Il mistero si infittisce: terzo cadavere ritrovato in spiaggia

15 Gennaio 2020 Inchieste/Giudiziaria

Le ricerche nello specchio d’acqua tirrenico del Messinese proseguono senza sosta. Le novità spuntano intanto dal mare della provincia palermitana nell’inchiesta sul ritrovamento di centinaia di chili di hashish tra le coste siciliane e la morte di presunti sub. Un altro cadavere, il terzo dopo Cefalù e Castel di Tusa, è stato recuperato a Termini Imerese. Il rinvenimento è stato fatto questa mattina in contrada Ginestra, a Termini Imerese – come riferisce palermotoday – le indagini sono condotte dai carabinieri. In attesa dell’intervento del medico legale non è stato possibile identificare né stabilire il sesso del sub.

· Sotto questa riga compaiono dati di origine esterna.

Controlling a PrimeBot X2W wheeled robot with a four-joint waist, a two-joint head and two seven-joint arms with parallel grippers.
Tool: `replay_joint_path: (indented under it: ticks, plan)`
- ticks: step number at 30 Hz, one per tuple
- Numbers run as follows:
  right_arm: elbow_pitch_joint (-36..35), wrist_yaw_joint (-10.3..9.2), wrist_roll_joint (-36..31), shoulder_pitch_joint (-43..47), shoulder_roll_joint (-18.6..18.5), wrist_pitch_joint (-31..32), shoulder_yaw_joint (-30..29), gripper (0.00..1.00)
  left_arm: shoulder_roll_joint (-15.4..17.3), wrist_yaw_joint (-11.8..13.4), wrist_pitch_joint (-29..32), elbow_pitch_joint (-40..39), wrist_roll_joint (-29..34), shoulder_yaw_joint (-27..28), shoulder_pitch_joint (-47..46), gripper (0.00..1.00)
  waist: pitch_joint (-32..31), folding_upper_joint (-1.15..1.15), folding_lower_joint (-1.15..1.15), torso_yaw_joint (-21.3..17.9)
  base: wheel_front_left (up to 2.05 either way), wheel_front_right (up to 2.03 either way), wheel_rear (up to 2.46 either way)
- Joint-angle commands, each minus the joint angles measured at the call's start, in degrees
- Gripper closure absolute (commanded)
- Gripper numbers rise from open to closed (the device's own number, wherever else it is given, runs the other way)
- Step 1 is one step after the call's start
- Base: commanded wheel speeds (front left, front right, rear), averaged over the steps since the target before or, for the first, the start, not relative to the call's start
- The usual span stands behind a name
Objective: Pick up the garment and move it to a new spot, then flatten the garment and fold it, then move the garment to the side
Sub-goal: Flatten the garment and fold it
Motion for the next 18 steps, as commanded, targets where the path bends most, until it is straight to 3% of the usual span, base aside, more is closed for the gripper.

Il ritrovamento dei cadaveri, vestiti da sub, potrebbero avere a che fare con i seicento panetti di hashish, in tutto 38 chili, recuperati sulla sabbia di contrada Santa Carrà a Capo d’Orlando e sequestrati dalla polizia e dall’Ufficio circondariale marittimo di Sant’Agata Militello. Le procure di Patti e Termini Imerese stanno collaborando nelle indagini sul ritrovamento dei due cadaveri (oggi diventati tre) e sull’hashish ritrovato in vari punti della costa tirrenica, sui loro possibili collegamenti e sull’ipotesi di un carico di droga affondato per il maltempo.

La procura di Patti, con il Pm Giorgia Orlando, ha assegnato le deleghe sia ai militari dell’Arma che alla Guardia costiera perché in mare potrebbero esserci delle prove fondamentali e ancora da recuperare: lsi cerca un peschereccio sommerso dalle acque alte. Dall’esame autoptico sul cadavere di Castel di Tusa, il medico legale non è riuscito a risalire all’età indicativa della vittima: dovranno essere fatti altri esami comparando le ossa. Mentre per quanto riguarda il periodo trascorso in mare: non sembra, come emerso dai primi controlli, che la morte risalga a due, tre mesi fa ma potrebbe essere più recente. Dall’autopsia è emerso che il cadavere è di sesso maschile ed il corpo presenta alcuni tatuaggi. In particolare un “tribale” sull’avambraccio sinistro, la sagoma di un pipistrello con alcune lettere illeggibili tra le scapole ed una lettera “M” sul braccio destro. Per quanto riguarda, invece, il corpo recuperato dalla Capitaneria di porto a Cefalù  era su una scogliera. La vittima, di età compresa tra i 40 e i 50 anni, indossava una muta da sub. La salma non è stata ancora identificata ed è stata trasferita nella camera mortuaria del cimitero di Termini Imerese a disposizione della magistratura.

I carabinieri di Mistretta, guidati dal Capitano Francesco Marino, pensano che le analogie tra le due vittime e la droga ci siano, stanno indagando per unire i pezzi di più storie differenti tra loro ma capitoli, forse, di un unico racconto: quello del possibile naufragio di un peschereccio con a bordo centinaia di chili di droga e di due corrieri che hanno trovato la morte sfidando le acque agitate della Sicilia senza chiedere soccorso alla Guardia costiera. Perché dell’imponente carico di droga nessuno doveva sapere nulla. Congetture o siamo vicini alla realtà? Per trovare una risposta all’interrogativo non resta che attendere che le indagini facciano il loro corso.